Welcome!

To all those reading this I am David Gibbs; I am a Lecturer in Law at the University of East Anglia.

I created this blog as a general out-let of ideas for my research, as well as keeping those interested up-to-date on my research and general interests.

I completed my PhD thesis at the University of East Anglia in 2014. The thesis was recommended for the award of PhD with no corrections. My external examiner was Prof. Simon Deakin (Cambridge) and internal examiner was Prof. Morten Hviid.
My PhD research centred on directors' duties and company law. The thesis was titled 'Non-Executive Self-Interest: Fiduciary Duties and Corporate Governance'. It was a doctrinal and empirical study on whether self-interest was suitably controlled amongst non-executive directors.

My supervisors were Prof. Mathias Siems, Prof. Duncan Sheehan, Dr. Sara Connolly and Dr. Rob Heywood

All opinions of any existing or future blogpost are my own. They do not necessarily represent the views of any of my associated institutions.
ORCID 0000-0002-6596-8536



Wednesday 20 June 2012

Do companies actually require a natural director or is Section 155 not worth the paper it is written on?

Under the Companies Act 2006 section 155 all companies are required to have at least one natural director. This is different from the common law position which allowed companies to have a sole corporate director (i.e. a company itself being a director) as established in the case of Bulawayo [1907] 2 Ch 458.

For any rule there has to be deterrent or incentive to follow it. Section 156 gives the Secretary of State power to give direction to any company where it does not satisfy this requirement. Section 156(6) makes it an offence for failure to comply with that director and is committed by every officer in default including shadow directors.

But what if the company is simply a sole corporate director that has no officers and no other directors? How can anyone commit the offence?

Naturally one may assume, well it should be the one who controls the corporate director and thus makes them a shadow director.

Unfortunately that natural assumption is incorrect according to the courts of first instance and Court of Appeal. On a number of occasions courts have categorically denied that an individual who controls a corporate director is a shadow director "without more". What the courts have meant by without more is that it means that the individual must not simply be performing the functions of a de jure director (i.e. someone formally appointed) at another company, or simply discharging the functions of the corporate director in that capacity. For case examples of this denial see Re Hydrodam [1994] BCC 161 or Secretary of State for Trade and Industry v Hall and Nuttall [2006] EWHC 1995 (Ch)

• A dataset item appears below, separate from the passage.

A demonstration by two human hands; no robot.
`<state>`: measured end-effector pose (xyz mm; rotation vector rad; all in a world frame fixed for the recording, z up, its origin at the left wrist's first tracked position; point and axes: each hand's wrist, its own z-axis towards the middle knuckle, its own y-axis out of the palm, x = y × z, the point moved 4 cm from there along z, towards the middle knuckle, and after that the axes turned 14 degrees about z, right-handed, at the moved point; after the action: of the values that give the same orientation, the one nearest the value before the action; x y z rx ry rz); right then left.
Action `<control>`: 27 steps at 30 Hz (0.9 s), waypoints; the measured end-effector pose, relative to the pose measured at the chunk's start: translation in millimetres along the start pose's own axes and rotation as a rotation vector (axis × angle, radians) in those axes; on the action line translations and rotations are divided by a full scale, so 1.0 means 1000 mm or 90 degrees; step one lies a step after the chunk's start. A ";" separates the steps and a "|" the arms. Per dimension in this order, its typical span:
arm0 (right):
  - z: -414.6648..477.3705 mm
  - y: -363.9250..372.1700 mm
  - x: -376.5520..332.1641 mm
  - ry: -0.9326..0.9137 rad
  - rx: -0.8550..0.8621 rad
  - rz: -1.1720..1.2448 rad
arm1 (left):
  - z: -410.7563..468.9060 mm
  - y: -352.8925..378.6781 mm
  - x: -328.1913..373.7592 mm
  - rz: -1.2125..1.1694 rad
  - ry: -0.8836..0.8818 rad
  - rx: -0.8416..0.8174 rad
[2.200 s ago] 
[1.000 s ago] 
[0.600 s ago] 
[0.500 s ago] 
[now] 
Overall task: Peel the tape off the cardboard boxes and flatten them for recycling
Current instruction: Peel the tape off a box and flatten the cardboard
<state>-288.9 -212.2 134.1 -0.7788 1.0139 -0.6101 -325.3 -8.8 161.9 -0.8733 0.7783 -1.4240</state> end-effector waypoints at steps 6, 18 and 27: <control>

Thus the courts have not denied that on the facts it is possible for someone to be classed as a shadow director. However, it seems fanciful that it will ever be the case on the facts when in the recent case of Holland [2009] EWCA Civ 625 at first appeal, better known for the Supreme Court ruling [2010] UKSC 51, the court found the individual was not a de facto director despite being the guiding mind behind the company and the only one involved in the process. It is most likely that the court also affirmed Holland would not have been a shadow director either if the liability in question extended to shadow directors. The obiter comments from the Court of Appeal seem to suggest as much.

Thus, whilst the common law reached the position that an individual who controls the corporate director is prima facie not a shadow director, it is possible that Parliament have altered that position through section 156(6) otherwise the deterrent of ensuring one natural director will have no substance.

However such a stance does not pierce the corporate veil, i.e. treating the individual and the corporate director as one. It recognises that section 251 of the Companies Act 2006 is designed to catch those trying to usurp the position of director without formal appoint. Section 251 defines a shadow director as someone who the de jure directors have become accustomed to act on their direction and instruction. Thus the courts would be recognising that the corporate director as a separate legal entity has become accustomed to act on the individual's instruction and direction.

Despite this the courts may still be reluctant to find as much since they were unwilling to extend the concept of de facto directorship in the Supreme Court case of Holland on the basis, inter alia, that to do so would be to say all individuals who control corporate directors are de facto directors. Thus the same would apply here that to rule as such would be to say all individuals who control corporate directors are shadow directors regardless of whether they have instructed or directed them. However, this may be defeated on the basis that shadow directorship is case sensitive and it is not to say it does extend it for every case. This would effectively reverse the ratio from Hydrodam that without more someone is not a shadow director. This is because it would create the assumption that someone controlling a corporate director is a shadow director unless shown they did not instruct or direct them, rather than the other way round that someone is not a shadow director without more i.e. they did instruct or direct the corporate director.

The distinction is very artificial that has been created by the common law and section 155 attempts to remedy that through the requirement of having one natural director responsible for every company. However, if that requirement is to have substance it must be acknowledged that someone who controls a corporate director is in some capacity connected to that company, and is suggest that connection is through shadow directorship, otherwise the common law principles will prevent that enforcement.